The Collaborators is the story of three most unusual lives, all of whom served the other side during World War II. But it is also the story of their legacies and the ways in which the writing of history can become the falsification of history: The Dutchman and the spy were both remembered as martyrs, while the masseuse was awarded the Red Cross Medal barely three years after the end of the war.

Why were these people exempted from post-war reckoning and social stigma? How are they remembered today, and what do they tell us about how history is written and remembered?

Ian Buruma is a Dutch historian, author and professor of human rights and journalism. In over four decades he has written popular and respected books on culture and history, with special emphasis on Europe, Japan and China. With books such as Year Zero. A History of 1945 and The Wages of Guilt. Memories of War in Germany and in Japan, Buruma has explored Western and Eastern history writing and mythologisation of traitors and interlopers.

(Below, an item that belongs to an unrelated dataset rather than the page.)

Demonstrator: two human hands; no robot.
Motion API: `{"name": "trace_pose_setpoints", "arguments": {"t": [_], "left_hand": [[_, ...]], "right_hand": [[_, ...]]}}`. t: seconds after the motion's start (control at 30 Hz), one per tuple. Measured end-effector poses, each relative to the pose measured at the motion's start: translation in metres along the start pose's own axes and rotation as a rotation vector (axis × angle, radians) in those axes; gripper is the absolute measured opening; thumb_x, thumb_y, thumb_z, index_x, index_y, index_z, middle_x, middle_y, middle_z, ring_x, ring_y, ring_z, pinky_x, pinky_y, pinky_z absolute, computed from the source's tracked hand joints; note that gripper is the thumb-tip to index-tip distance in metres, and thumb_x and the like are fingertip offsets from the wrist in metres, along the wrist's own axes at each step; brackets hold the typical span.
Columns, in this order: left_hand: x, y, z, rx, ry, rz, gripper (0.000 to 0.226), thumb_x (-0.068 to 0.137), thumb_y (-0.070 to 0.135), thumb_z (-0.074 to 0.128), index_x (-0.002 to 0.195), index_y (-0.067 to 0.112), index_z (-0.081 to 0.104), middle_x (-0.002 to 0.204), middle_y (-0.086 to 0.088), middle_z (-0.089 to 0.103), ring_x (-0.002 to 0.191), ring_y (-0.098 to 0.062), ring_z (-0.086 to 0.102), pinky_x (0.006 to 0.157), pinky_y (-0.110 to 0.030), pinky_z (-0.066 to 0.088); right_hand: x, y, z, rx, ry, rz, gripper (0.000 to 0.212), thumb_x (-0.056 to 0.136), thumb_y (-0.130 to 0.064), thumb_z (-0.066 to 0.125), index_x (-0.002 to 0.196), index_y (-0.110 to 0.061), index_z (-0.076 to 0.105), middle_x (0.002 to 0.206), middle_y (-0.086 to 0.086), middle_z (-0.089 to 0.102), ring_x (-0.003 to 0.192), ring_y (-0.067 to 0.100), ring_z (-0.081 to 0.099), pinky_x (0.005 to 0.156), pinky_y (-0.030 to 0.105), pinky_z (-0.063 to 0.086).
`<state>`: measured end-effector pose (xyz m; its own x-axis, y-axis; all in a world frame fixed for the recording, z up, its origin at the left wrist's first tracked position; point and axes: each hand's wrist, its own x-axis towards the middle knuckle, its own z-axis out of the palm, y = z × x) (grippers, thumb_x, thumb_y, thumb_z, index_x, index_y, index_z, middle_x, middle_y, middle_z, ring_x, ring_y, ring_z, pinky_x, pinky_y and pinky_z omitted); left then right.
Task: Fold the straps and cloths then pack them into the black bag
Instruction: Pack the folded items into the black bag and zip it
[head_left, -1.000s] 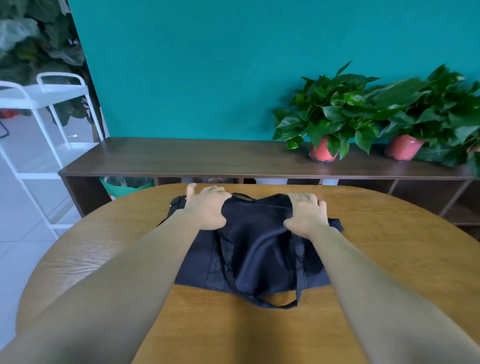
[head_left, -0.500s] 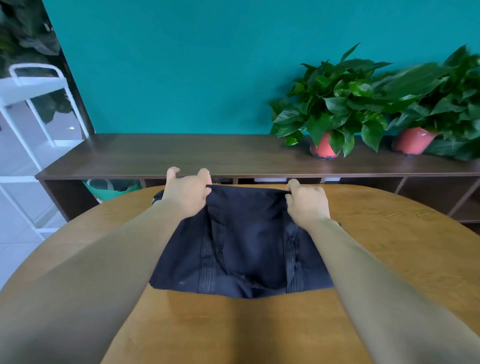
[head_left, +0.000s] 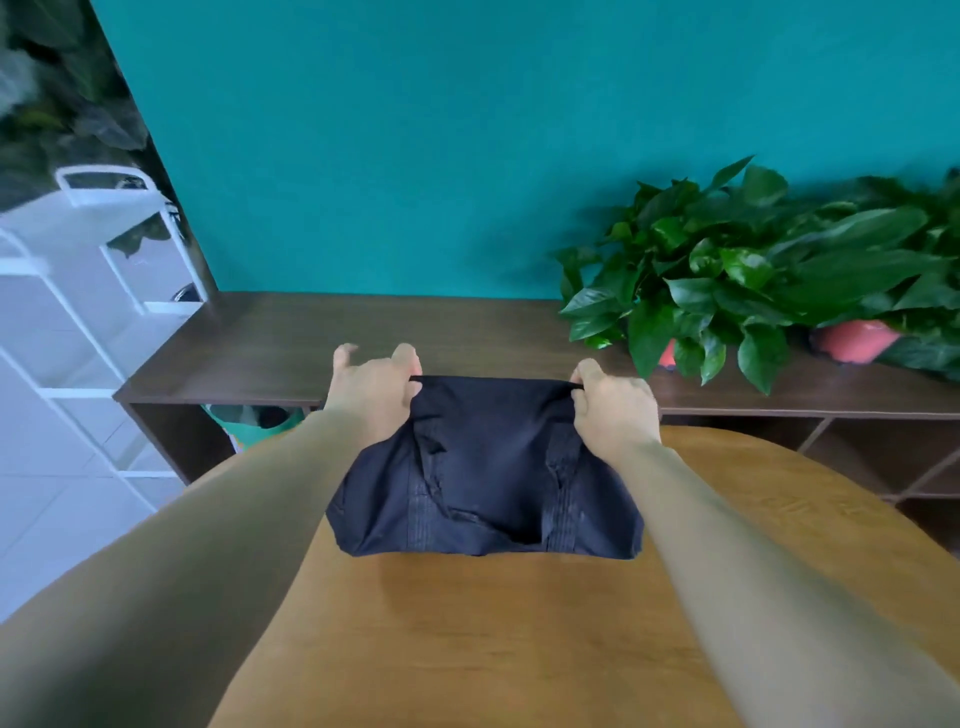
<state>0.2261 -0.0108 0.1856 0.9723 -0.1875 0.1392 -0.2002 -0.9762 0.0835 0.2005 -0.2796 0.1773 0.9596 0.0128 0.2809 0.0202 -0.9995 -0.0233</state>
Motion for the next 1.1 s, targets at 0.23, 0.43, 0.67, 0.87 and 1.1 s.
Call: {"name": "trace_pose_setpoints", "arguments": {"t": [0.23,0.43,0.67,0.87,1.1], "left_hand": [[0.032,-0.007,-0.102,0.002,0.019,-0.051,0.01,0.099,0.017,0.033,0.104,0.019,0.041,0.071,0.007,0.059,0.082,-0.022,0.058,0.11,-0.041,0.01],[0.069,-0.039,-0.148,0.025,0.04,-0.1,0.013,0.098,0.016,0.033,0.108,0.017,0.042,0.067,0.006,0.057,0.078,-0.023,0.057,0.107,-0.038,0.012],[0.139,-0.087,-0.168,0.004,0.08,-0.112,0.014,0.098,0.016,0.035,0.11,0.016,0.043,0.063,0.007,0.054,0.078,-0.023,0.058,0.106,-0.038,0.013],[0.211,-0.11,-0.188,0.002,0.164,-0.093,0.011,0.098,0.015,0.035,0.106,0.016,0.042,0.058,0.005,0.052,0.069,-0.023,0.053,0.109,-0.04,0.012],[0.248,-0.116,-0.138,-0.017,0.092,-0.117,0.01,0.098,0.015,0.036,0.106,0.018,0.041,0.058,0.009,0.05,0.067,-0.019,0.051,0.108,-0.04,0.013]], "right_hand": [[0.061,-0.015,-0.083,0.084,-0.018,0.002,0.014,0.097,-0.02,0.04,0.108,-0.014,0.048,0.088,0.008,0.068,0.082,0.032,0.061,0.075,0.035,0.034],[0.127,-0.049,-0.115,0.085,-0.002,-0.012,0.014,0.097,-0.021,0.042,0.109,-0.016,0.047,0.092,0.008,0.067,0.084,0.03,0.061,0.077,0.036,0.034],[0.211,-0.085,-0.123,0.045,0.052,-0.026,0.013,0.096,-0.019,0.042,0.107,-0.016,0.047,0.088,0.008,0.067,0.081,0.029,0.062,0.072,0.035,0.03],[0.283,-0.096,-0.129,0.023,0.133,-0.01,0.012,0.097,-0.019,0.041,0.106,-0.014,0.048,0.082,0.008,0.066,0.073,0.029,0.059,0.073,0.035,0.031],[0.315,-0.096,-0.078,0.047,0.081,0.036,0.01,0.095,-0.016,0.044,0.104,-0.015,0.048,0.082,0.007,0.066,0.074,0.029,0.06,0.072,0.034,0.031]]}}
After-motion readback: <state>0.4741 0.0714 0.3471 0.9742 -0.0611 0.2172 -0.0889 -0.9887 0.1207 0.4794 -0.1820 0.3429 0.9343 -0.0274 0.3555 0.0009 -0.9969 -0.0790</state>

The Collaborators adds to this with its empathic and well-written portrait of three complex characters from the Second World War.

Journalist and author Marte Michelet put the question of guilt among Norway’s resistance movement on the agenda with her book What Did the Home Front Know?, which became the centre of much debate. She has read and enjoyed the Collaborators and met Buruma on stage for a conversation on injustice, guilt, and the writing of history.